## THE PROBLEM
Give back, word for word, only the lines from the one containing "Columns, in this" to the end of the listing below.

## INFORMATION SUPPLIED
* * * * *

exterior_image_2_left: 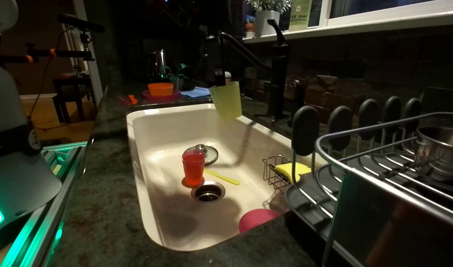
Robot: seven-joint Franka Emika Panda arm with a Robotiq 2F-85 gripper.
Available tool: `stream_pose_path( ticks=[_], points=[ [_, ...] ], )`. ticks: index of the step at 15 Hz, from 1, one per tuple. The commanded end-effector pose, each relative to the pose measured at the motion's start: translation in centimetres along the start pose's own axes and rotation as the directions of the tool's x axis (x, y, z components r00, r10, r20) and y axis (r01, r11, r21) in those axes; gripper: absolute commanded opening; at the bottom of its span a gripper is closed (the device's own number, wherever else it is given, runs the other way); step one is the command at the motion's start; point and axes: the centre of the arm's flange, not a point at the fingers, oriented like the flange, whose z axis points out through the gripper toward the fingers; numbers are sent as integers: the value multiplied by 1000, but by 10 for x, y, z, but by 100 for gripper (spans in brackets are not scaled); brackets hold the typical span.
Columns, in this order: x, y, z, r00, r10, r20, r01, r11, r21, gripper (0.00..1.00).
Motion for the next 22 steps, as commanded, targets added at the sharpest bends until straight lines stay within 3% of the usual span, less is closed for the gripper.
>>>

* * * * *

## SOLUTION TO THIS EXERCISE
Columns, in this order: x, y, z, r00, r10, r20, r01, r11, r21, gripper (0.00..1.00).
Motion for the next 22 steps, as commanded, targets added at the sharpest bends until straight lines stay within 3% of the usual span, less is closed for the gripper.
>>>

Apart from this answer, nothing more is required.